DIY: Rudimentary Audio Streaming
Sending an audio stream across a network is a very simple thing to do in a very rudimentary way with some open source code that is freely available online, and I thought it might be useful to provide a simple walkthrough to show you how to set this up for your own purposes. While extremely simple, this particular DIY model introduces some interesting concepts, and while you may be used to using pre-packaged technologies and robust applications in production, by exploring these extremely simple models I hope you will develop a deeper understanding of how some of these technologies can work.
I hasten to note that on my own company's team I am the one not allowed to deliver production code. In fact, the rest of my team programs using the functional language Erlang, where I am a lowly PHP and Shell Script hacker, with enough capability to read a C/C++ program and get the idea of what is going on sufficiently to find critical hooks for a model, but nowhere near enough ability to write anything serious in any compiled languages. Fortunately the rest of my team are pretty good at turning my hacks and ideas into something production ready!
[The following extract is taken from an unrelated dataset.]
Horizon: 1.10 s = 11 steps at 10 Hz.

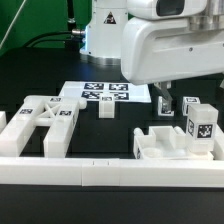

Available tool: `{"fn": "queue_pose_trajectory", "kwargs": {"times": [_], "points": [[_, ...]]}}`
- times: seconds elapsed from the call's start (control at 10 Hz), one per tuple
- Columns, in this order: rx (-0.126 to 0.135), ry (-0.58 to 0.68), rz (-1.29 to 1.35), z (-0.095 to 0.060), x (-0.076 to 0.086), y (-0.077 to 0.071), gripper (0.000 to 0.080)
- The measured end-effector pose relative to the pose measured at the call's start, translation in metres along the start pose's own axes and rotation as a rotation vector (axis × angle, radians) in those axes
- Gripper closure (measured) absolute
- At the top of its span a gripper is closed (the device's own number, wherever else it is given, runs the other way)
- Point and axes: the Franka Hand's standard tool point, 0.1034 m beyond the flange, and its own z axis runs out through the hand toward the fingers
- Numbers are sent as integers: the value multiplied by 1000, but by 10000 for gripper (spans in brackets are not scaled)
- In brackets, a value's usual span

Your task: Assemble chair

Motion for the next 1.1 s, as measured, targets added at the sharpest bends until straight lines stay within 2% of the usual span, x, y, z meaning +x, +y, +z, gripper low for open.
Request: {"fn": "queue_pose_trajectory", "kwargs": {"times": [0.5,0.6,0.7,0.8,0.9,1.1], "points": [[1,0,-2,10,-1,-3,151],[1,0,-3,10,0,-3,250],[1,0,-3,10,-1,-3,250],[2,0,6,10,-1,-3,432],[2,0,22,10,-1,-3,515],[3,0,56,10,0,-4,515]]}}
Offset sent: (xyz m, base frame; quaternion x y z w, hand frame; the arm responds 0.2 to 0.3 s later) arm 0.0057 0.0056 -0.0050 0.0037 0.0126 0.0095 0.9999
That’s a roundabout way of saying that my own code in these DIY articles however should not be used in high-scale, high-availability environments!
With this, the second of a series of DIY articles, on the one hand I hope to provide something quick and interesting for software engineers who are proficient in more complex languages and methods, but curious about specific functions required by webcasters. (Click here for the first DIY article, on streaming to multiple destinations.)
On the other hand, I also hope to provide an interesting “hands-on” article for the interested amateur webcaster who wants to implement some of the functionality they require themselves in a practical way. I feel this will help those who—like me—increasingly spend more time in the business of streaming than in the engineering of streaming to maintain a clearer picture of what is going on with the evolving services and capabilities under the hood of the various operators we all work with.
Here’s the workflow we are going to build:
You will need two computers. I no longer use Windows (unless a client insists), so my examples are focused on Mac or Linux OS. If you feel inclined please do work out the example on your Windows machine and share it in the comments!
First we are going to capture the line-in audio on one of the two machines, so make sure you have something, whether a microphone, an MP3 player, etc.—playing some audio into the line-in input.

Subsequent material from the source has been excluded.